In the absence of any evidence regarding margin of profit, it is settled that, such goods can be allowed to be redeemed on payment of redemption fine of 10% of enhanced value and penalty of 15% of the enhanced value. Thus, there is no infirmity in the order of allowing release of goods subject to payment of fine and penalty as held by Appellate authority.
It was not the case of Commissioner (appeals) that goods in the case were not liable for confiscation, since they are imported in violations of various non-tariff provisions of Customs Act and other Statutory provisions.

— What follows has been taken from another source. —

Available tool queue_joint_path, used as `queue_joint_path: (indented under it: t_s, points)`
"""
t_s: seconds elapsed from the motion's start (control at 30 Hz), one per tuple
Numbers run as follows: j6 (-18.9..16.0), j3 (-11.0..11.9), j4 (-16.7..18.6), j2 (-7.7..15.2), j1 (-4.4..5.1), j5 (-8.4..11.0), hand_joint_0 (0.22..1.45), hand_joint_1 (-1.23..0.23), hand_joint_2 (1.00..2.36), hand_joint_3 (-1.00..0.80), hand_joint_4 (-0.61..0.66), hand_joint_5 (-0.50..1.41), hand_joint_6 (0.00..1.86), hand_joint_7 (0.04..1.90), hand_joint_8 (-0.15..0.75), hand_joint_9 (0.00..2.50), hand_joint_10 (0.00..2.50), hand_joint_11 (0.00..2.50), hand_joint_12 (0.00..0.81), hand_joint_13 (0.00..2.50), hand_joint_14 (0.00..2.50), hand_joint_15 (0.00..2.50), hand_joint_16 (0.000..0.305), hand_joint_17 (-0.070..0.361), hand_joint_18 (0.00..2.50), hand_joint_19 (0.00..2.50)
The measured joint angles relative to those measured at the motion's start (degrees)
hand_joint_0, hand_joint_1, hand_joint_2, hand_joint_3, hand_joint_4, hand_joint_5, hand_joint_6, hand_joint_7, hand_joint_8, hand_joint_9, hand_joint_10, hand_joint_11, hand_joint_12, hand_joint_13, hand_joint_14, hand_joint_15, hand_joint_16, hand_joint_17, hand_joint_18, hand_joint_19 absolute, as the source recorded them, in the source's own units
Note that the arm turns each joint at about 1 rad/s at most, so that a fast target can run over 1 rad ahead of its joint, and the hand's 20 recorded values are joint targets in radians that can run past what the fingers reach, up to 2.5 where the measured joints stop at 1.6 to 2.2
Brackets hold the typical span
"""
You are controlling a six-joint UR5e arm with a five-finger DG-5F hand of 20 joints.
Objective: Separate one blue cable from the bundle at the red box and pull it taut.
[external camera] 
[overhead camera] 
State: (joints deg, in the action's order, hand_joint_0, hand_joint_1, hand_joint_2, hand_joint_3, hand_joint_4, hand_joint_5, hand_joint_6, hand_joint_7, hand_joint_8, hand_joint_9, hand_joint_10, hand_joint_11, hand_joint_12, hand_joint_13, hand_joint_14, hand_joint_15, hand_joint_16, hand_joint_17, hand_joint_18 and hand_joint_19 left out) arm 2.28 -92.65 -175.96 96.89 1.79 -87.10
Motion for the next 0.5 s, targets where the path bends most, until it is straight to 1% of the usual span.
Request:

Thus, appeals are partially allowed and upheld the order of confiscation. However adjudicating authority is directed to release the goods imported under Bill of Entry No. 3626892 dated 16.10.2017 to respondent on payment of appropriate Customs duty on enhanced value and on payment of redemption fine of Rs. 3,70,000/- and penalty of Rs. 1,85,000/-. Similarly, adjudicating authority is directed to release the goods imported under Bill of Entry No. 3504084 dated 05.10.2017 to respondent on payment of appropriate Customs duty on enhanced value and on payment of redemption fine of Rs. 3,00,000/- and penalty of Rs. 1,50,000/-.
In the result the appeals are allowed partially subject to the above conditions.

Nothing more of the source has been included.